The two aspects in the design philosophy of economical and material efficient sections are maximising strength to weight ratio and minimising deflection to weight ratio, ie maximising the second moment of area and minimising the material content. The strength requirement can be maximised by the addition of stiffening elements in the usual way. The flanges of such designed sections normally provide the greatest contribution to the second moment of area I.sub.aa
By making the section deeper by extending the length of the web, the I.sub.aa can be substantially increased whilst maintaining the same material gauge. In a like manner, by increasing the material gauge whilst keeping the overall section shape the same, a linear increase in the section property I.sub.aa can be achieved. Both of these methods result in design and material inefficiencies because the sections are formed from a uniform thickness coil.

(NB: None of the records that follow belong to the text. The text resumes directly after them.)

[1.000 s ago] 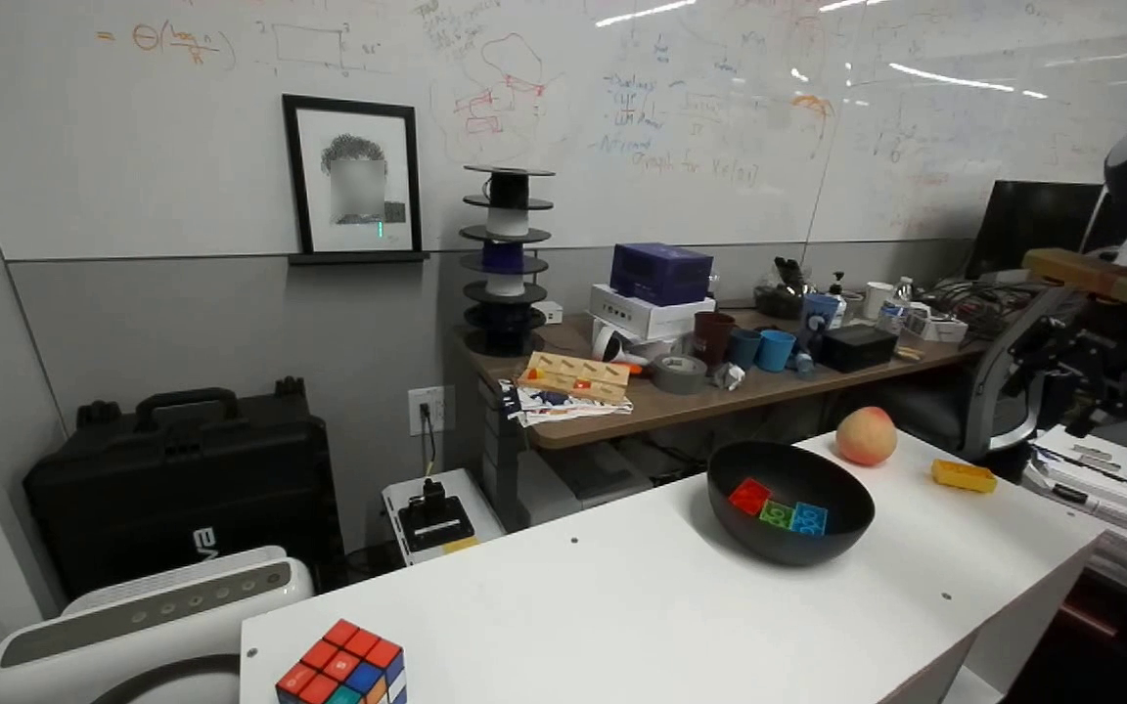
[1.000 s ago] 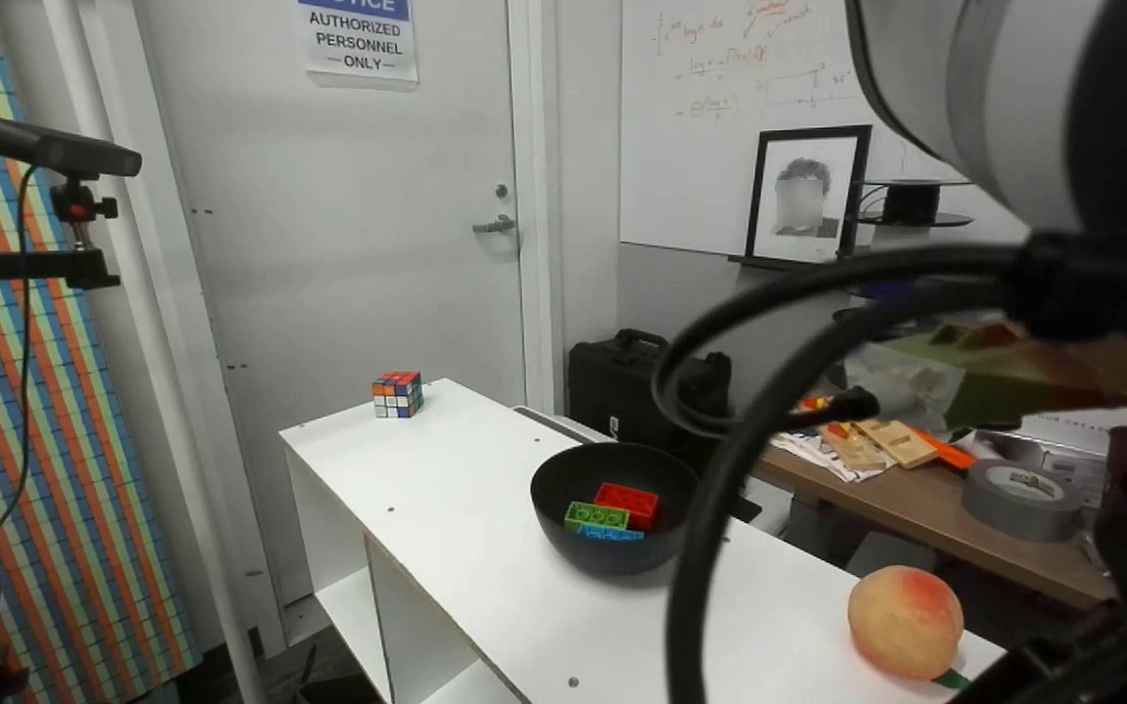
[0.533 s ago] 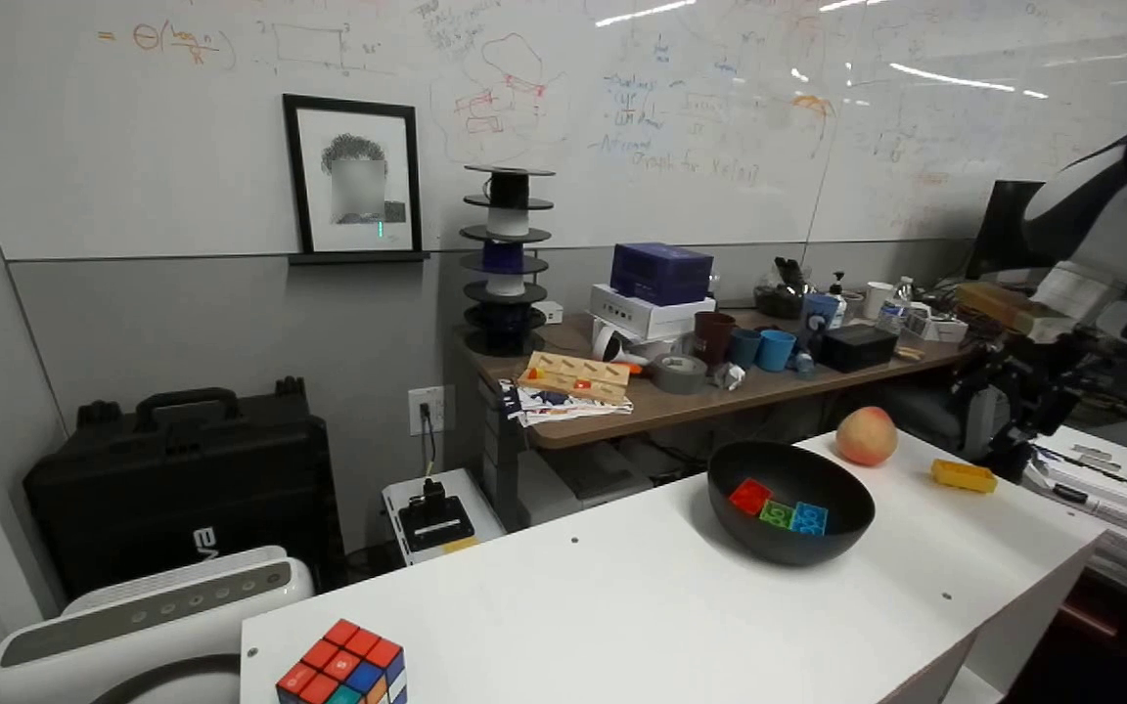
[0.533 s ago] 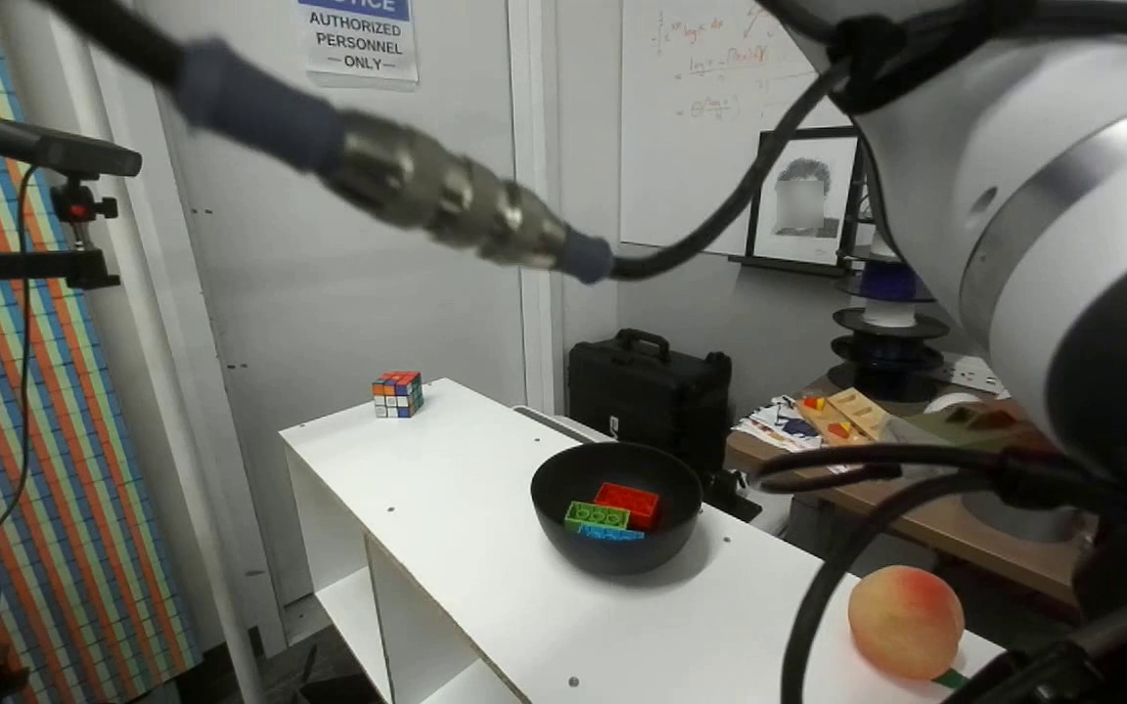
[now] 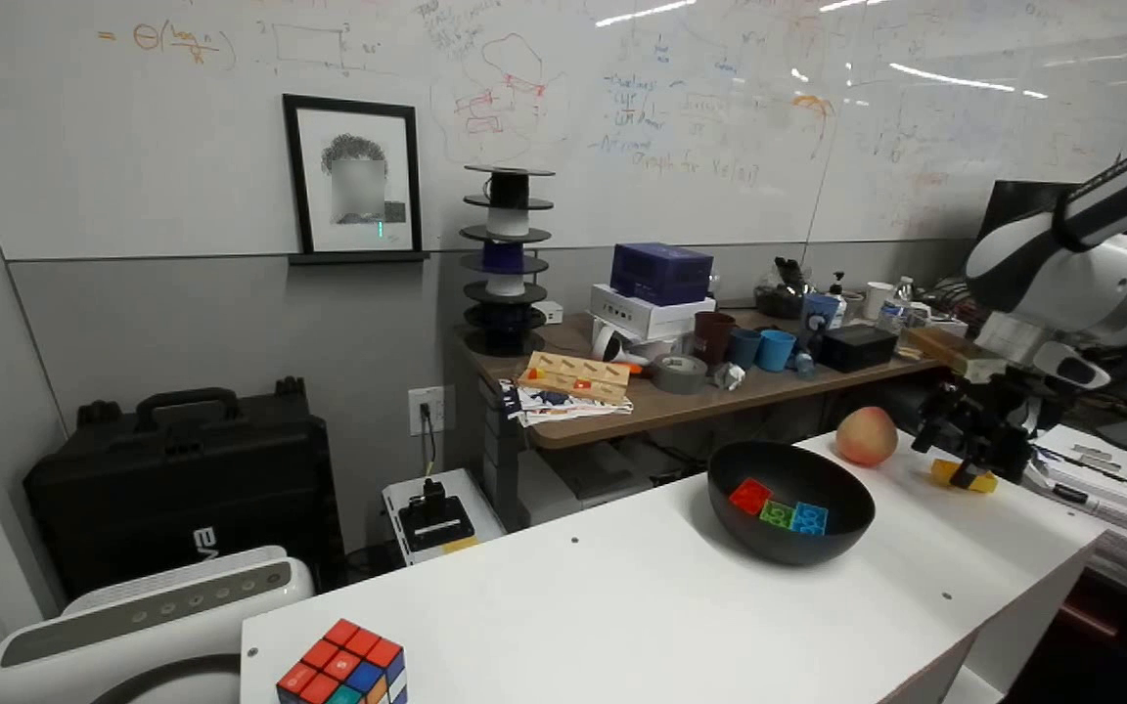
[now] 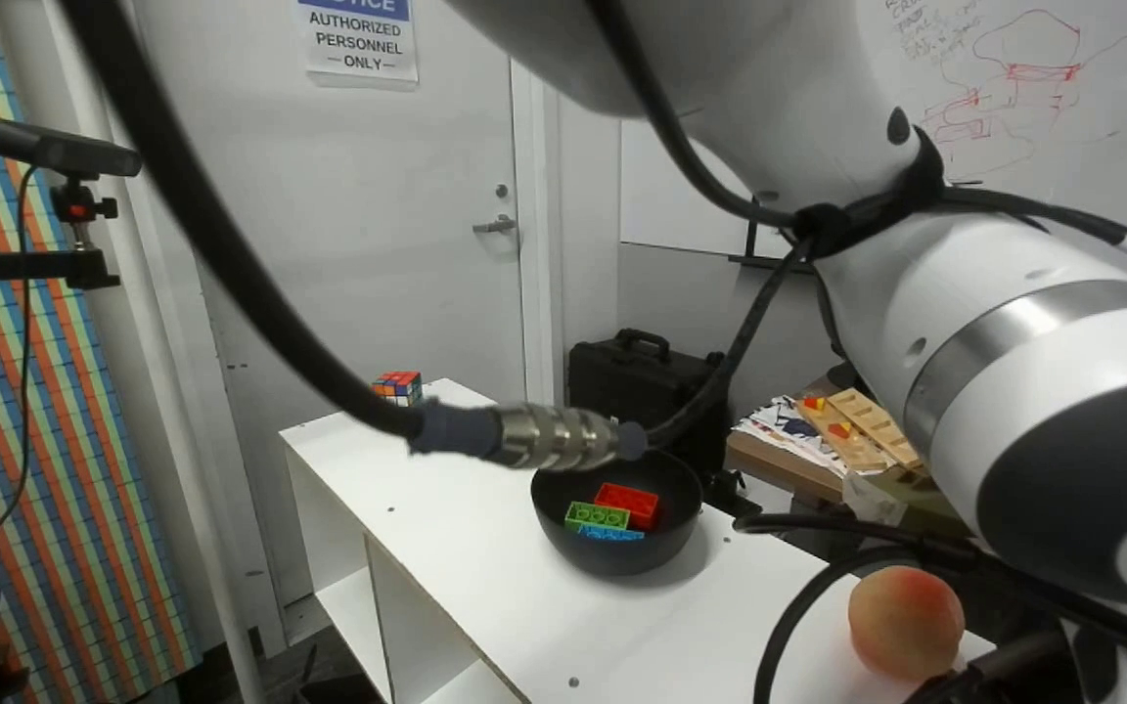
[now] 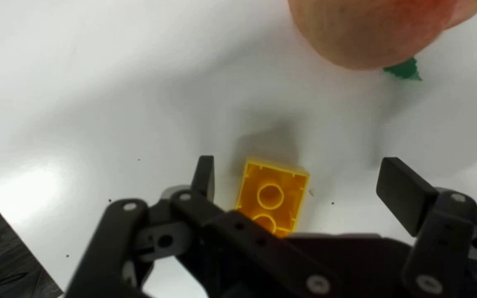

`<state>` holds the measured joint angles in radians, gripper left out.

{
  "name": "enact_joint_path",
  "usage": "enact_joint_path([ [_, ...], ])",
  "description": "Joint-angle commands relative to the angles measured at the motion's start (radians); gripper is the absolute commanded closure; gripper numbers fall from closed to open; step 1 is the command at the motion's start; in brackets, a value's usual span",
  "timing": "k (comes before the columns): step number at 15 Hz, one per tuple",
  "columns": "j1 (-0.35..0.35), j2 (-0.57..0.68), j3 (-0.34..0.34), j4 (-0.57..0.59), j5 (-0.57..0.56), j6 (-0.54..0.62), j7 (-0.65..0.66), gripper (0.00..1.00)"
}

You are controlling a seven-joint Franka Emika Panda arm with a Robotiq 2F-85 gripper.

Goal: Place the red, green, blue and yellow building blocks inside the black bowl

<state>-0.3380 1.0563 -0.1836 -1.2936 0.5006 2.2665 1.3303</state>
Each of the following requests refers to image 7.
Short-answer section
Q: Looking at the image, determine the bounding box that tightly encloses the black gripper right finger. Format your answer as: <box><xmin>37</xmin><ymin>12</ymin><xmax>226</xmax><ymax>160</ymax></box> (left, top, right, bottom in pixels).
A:
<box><xmin>375</xmin><ymin>156</ymin><xmax>477</xmax><ymax>298</ymax></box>

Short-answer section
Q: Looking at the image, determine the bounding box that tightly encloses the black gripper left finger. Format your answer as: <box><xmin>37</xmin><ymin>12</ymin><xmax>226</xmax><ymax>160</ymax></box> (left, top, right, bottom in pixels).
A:
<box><xmin>63</xmin><ymin>155</ymin><xmax>335</xmax><ymax>298</ymax></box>

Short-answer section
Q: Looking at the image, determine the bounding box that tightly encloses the yellow building block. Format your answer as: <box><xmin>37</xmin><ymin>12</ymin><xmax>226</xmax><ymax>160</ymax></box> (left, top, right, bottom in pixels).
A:
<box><xmin>234</xmin><ymin>158</ymin><xmax>314</xmax><ymax>241</ymax></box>

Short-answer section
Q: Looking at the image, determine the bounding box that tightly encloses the toy peach with leaf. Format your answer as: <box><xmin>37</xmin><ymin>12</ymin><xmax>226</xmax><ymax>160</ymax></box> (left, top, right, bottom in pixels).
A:
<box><xmin>287</xmin><ymin>0</ymin><xmax>477</xmax><ymax>83</ymax></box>

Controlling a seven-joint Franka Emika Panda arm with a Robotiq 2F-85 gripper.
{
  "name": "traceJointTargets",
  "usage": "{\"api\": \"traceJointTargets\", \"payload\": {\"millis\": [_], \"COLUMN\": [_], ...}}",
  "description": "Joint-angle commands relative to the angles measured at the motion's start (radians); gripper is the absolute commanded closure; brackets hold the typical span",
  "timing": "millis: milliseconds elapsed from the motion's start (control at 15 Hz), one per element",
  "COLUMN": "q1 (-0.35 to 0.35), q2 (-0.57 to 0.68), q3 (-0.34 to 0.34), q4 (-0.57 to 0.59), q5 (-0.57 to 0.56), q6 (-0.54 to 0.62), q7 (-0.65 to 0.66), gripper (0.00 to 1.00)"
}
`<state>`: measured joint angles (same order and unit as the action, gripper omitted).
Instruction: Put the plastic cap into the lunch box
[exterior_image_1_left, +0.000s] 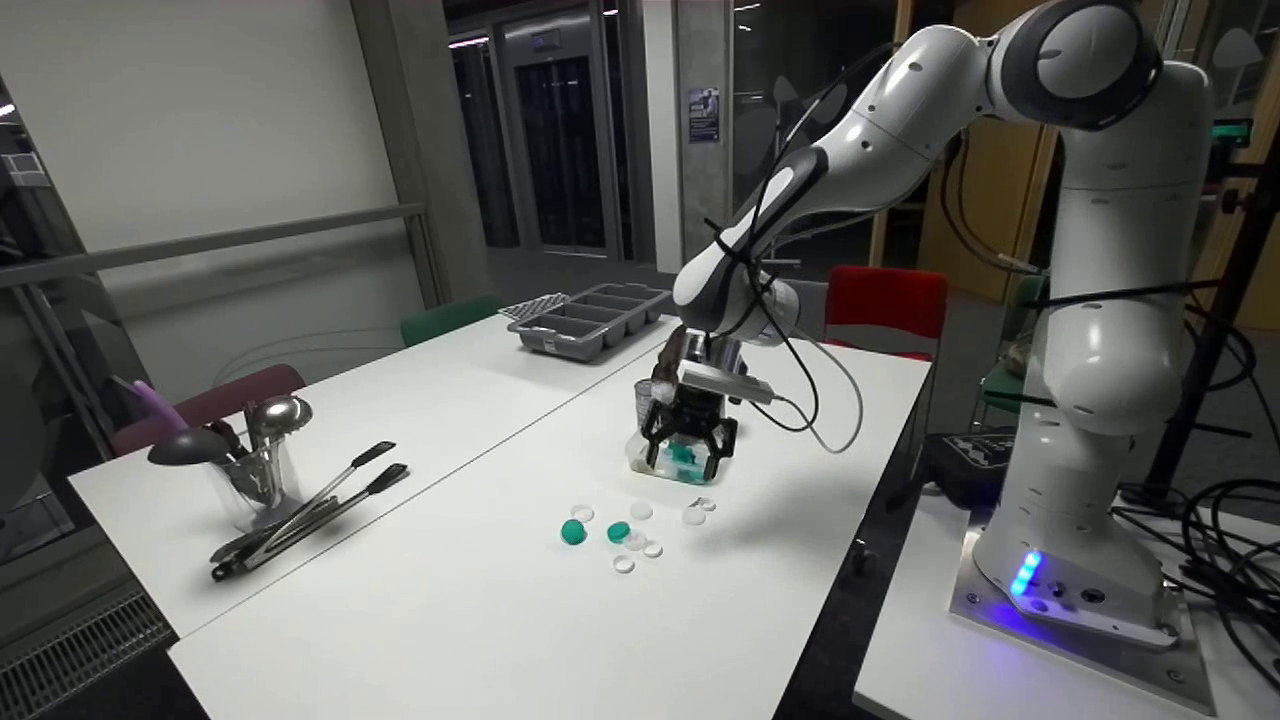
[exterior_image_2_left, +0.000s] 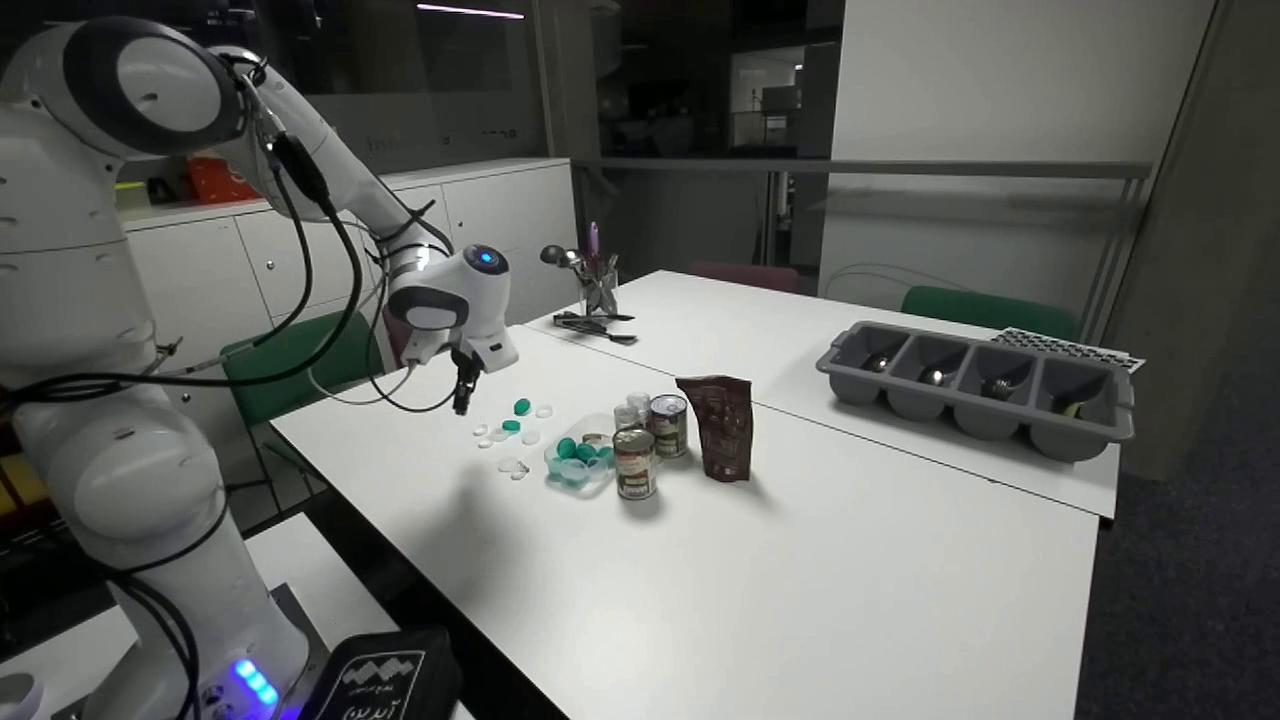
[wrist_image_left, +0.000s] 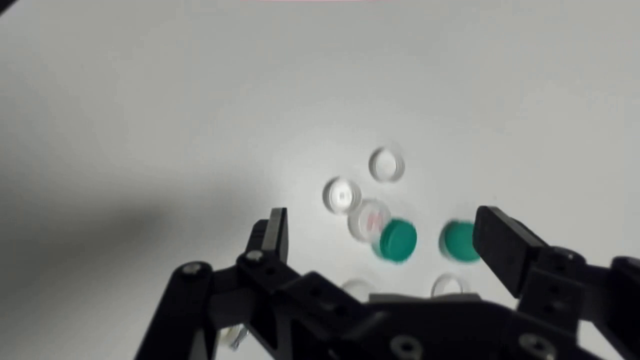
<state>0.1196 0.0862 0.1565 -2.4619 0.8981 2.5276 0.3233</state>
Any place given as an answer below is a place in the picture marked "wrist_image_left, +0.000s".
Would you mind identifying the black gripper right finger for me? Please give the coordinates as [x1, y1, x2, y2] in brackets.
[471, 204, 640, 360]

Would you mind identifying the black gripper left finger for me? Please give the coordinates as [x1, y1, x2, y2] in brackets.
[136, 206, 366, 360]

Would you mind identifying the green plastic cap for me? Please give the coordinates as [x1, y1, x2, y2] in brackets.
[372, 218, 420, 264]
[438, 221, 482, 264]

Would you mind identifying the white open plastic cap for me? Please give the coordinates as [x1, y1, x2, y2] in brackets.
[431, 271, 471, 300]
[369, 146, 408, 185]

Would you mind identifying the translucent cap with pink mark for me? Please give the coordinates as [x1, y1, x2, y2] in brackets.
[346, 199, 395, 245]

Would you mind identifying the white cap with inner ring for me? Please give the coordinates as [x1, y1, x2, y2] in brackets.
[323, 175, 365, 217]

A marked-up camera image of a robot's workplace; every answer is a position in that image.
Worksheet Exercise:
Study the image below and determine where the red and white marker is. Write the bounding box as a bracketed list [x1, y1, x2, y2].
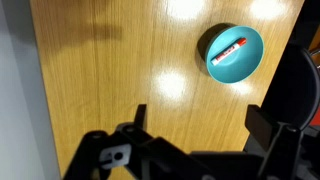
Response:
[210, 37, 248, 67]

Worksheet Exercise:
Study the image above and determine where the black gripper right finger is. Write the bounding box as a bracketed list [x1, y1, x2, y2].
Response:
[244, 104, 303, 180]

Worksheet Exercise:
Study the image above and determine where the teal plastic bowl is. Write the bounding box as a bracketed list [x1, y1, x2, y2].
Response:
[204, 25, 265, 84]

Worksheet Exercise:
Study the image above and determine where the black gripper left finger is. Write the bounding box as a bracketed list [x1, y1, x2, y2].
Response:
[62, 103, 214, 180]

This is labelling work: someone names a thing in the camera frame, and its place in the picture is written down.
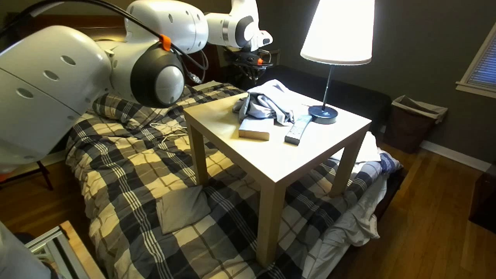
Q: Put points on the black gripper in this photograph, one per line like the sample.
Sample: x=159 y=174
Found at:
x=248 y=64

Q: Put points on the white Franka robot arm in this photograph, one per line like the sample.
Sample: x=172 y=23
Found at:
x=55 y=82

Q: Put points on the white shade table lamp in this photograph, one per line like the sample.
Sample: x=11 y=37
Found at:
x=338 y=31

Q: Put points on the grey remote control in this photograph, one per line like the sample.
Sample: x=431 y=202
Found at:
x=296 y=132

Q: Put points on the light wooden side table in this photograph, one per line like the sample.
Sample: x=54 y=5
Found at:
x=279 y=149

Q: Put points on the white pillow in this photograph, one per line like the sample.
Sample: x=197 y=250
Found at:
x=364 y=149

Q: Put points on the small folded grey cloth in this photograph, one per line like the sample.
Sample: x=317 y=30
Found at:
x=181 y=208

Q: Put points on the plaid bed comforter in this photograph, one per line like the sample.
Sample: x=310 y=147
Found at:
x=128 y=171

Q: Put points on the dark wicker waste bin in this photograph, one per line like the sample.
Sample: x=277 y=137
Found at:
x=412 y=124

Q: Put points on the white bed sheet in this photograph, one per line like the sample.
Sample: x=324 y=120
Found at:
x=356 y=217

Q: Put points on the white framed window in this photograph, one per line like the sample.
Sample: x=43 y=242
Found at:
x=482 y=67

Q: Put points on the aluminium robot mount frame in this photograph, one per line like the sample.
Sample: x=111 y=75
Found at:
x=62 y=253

Using known types of elongate structural members, the depth of the section is limited by the code design requirement of the web depth to material thickness ratio which addresses the ability of the slender web to withstand bending stresses and crushing or bearing loads. The additional material in the web does not contribute substantially to the I.sub.aa (which is about a plane perpendicular to the web) of the entire section member.
There are also known boxed sections where the gauge of the web material is thinner than that forming the flanges. These types of boxed sections are excessively difficult to manufacture in roll forming and joining four separate cold formed sections together.
It is seen that in the design of thin gauge cold formed sections that stiffening elements in the flanges and webs are normally employed to maximise the design efficiency in relation to strength. These stiffeners resist local buckling of the plate elements and thus tend to maximise the uniform distribution of stresses across the plate element and maintain uniform section properties under applied loading. The incorporation and design of these stiffeners is covered in design standards.
Therefore it is seen that there is a need to provide a design feature for plate elements in structural members which maximises the second moment of area of the section to material content ratio using a single gauge coil.